Several authors shared current research or experiences on how communication at mealtime provides opportunities for socialization and increases children’s abilities to develop regulation skills, which are important for their social and emotional growth. Heather McCullom, Ph.D., CFLE, designed a curriculum for a three-week summer camp called Youth4Health that incorporated nutrition, gardening, communication, and exercise. One learning event involved the introduction of mealtime question cards. Rather than focusing dinnertime conversation on daily logistics such as homework and chores, the question cards steered the conversation to topics such as “How was my name chosen?” and “If you could plan a vacation with your family, where would you want to go and why?” (McCullom, 2018). Both campers and their parents reported a renewed interest and appreciation for family mealtime with the introduction of these conversation starters.
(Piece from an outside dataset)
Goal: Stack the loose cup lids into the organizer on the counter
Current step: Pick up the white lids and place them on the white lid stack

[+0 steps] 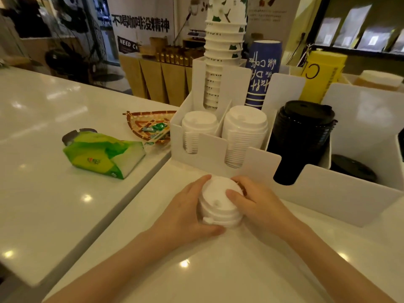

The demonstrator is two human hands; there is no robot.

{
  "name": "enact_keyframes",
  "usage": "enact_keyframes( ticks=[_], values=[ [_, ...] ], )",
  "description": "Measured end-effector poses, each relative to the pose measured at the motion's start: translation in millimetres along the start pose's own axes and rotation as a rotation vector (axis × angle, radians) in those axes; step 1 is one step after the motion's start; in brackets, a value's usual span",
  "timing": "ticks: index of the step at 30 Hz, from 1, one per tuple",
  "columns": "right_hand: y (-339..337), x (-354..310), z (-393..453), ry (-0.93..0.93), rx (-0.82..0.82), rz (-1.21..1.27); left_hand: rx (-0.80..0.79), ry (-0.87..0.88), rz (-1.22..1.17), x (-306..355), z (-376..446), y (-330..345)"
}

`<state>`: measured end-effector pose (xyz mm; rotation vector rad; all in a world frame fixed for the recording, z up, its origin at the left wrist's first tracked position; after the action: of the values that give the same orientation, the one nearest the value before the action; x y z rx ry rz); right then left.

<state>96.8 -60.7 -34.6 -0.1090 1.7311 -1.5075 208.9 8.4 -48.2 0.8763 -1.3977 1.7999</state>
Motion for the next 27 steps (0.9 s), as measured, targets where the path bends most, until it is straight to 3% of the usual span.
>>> enact_keyframes(
  ticks=[4, 10, 15, 18, 22, 27],
  values=[
    [-4, -8, 0, 0.061, 0.008, 0.299, 0.034, 0.054, -0.039, 12, 3, -23],
    [-48, -56, 14, -0.006, 0.193, 0.346, 0.092, 0.252, -0.023, 51, 22, -85],
    [-107, -97, 48, -0.032, 0.421, 0.302, 0.19, 0.32, -0.06, 78, 60, -137],
    [-128, -109, 83, -0.014, 0.463, 0.151, 0.289, 0.297, -0.056, 82, 91, -153],
    [-125, -107, 122, 0.03, 0.402, -0.042, 0.339, 0.215, -0.019, 60, 121, -150],
    [-110, -87, 144, 0.113, 0.365, -0.284, 0.311, 0.191, 0.251, 52, 137, -140]
  ],
)
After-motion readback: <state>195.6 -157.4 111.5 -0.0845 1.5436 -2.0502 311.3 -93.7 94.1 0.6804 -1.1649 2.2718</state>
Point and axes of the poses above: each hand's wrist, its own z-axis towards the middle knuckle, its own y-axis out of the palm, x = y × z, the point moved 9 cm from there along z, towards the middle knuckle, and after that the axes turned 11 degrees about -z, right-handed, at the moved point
Food provides a multitude of opportunities for learning within the family. Through food we learn about cooking and nutrition, and about meal planning, money management, and smart shopping. Food provides opportunities for families to learn about responsibility and chores, and about working and sharing time together. Simply put, food does much more than simply nourish our bodies.
As part of the Network issue, I invited CFLEs to respond to this question: “What food or food ritual has significance in your family, and why?” Several recurring themes emerged from the many thoughtful responses. It is clear food plays a role in celebration, tradition and routine, faith, culture, and connection. I’ll close by sharing the response from Phyllis Carella Penhallow, M.S., CFLE, to my question, as it sums up many of these themes perfectly:
As I think about my mother's meatballs and sauce, my mouth waters and I can smell it. Growing up in an Italian Catholic home, my mother’s ritual was to make “sauce” and meatballs Sunday morning before church. My seven siblings and I would wake up to the smell of garlic, olive oil, and tomatoes. If my mother heard one of us in the kitchen, she would ask us to stir the pot of meatballs. How tempting it was to steal a meatball! After church, water was put on to boil the spaghetti. This is my favorite meal to make today. It is “home.”
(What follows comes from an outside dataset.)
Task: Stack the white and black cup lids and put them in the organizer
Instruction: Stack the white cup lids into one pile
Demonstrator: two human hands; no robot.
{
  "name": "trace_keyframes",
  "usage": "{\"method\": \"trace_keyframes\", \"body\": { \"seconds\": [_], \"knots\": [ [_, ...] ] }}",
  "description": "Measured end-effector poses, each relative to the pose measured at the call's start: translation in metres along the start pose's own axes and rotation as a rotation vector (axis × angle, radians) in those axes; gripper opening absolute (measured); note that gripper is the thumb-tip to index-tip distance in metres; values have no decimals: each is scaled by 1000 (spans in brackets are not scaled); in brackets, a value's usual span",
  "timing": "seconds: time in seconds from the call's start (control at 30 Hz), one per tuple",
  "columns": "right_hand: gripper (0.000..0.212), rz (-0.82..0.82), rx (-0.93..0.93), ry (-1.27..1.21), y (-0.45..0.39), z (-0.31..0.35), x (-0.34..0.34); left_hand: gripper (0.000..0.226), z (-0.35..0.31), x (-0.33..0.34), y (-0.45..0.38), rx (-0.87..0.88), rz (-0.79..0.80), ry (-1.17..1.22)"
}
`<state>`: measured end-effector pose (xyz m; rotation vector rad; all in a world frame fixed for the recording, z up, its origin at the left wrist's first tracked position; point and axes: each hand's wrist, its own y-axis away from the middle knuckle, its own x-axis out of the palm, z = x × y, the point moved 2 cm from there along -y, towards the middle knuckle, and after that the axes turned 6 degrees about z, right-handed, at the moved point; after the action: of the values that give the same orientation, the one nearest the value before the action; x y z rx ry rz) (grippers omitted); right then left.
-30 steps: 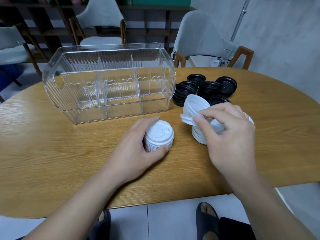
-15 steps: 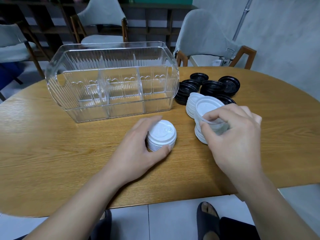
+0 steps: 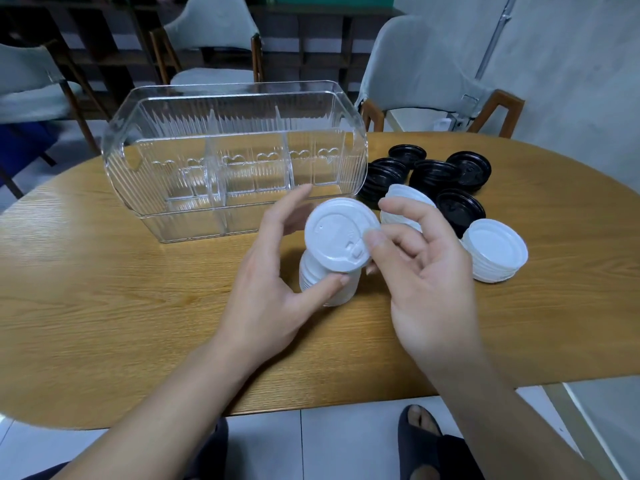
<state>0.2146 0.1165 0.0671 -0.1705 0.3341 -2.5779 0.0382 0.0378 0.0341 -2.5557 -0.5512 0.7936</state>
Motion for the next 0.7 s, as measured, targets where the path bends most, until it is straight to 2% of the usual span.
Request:
{"method": "trace_keyframes", "body": {
  "seconds": [0.1, 0.23, 0.3, 0.4, 0.5, 0.6, 0.7],
  "knots": [
    [22, 10, 54, -54, -5, -5, 1, 85, 1, -2, 1, 35, -23, 10],
    [24, 42, 57, 10, -8, -9, 2, 75, 0, -6, 1, 16, -45, -11],
    [35, 66, 30, 133, -7, -10, 2, 71, 0, -6, 0, 8, -64, -11],
    [64, 68, -98, 464, -3, -10, 5, 62, 0, -5, 1, -8, -89, -84],
    [72, 84, -133, 550, -3, -11, 9, 60, 0, -5, 2, -20, -105, -164],
    [65, 74, -77, 576, -6, -12, 9, 69, 4, -6, 3, -41, -43, -222],
    [60, 64, -31, 647, -8, -14, 7, 106, 14, -5, 5, -135, 95, -241]
  ]
}}
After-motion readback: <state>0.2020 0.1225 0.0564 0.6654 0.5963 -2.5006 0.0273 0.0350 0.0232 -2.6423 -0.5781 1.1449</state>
Doherty, W. J. (1997). The intentional family: How to build family ties in our modern world. Boston, MA: Addison-Wesley.
Eccles, L. (2018). More than a meal: Fostering family coping and cohesiveness. CFLE Network, 31(2), 14, 17-18.
Martinez, K. (2018). Families and food: An extension perspective. CFLE Network, 31(2), 1, 10-11.
McCullom, H. (2018). Youth4Health: Summer camp about healthy lifestyles for adolescents. CFLE Network, 31(2), 12-13.
Mechler, H. (2018). Mealtime provides important communication opportunities. CFLE Network, 31(2), 18-19.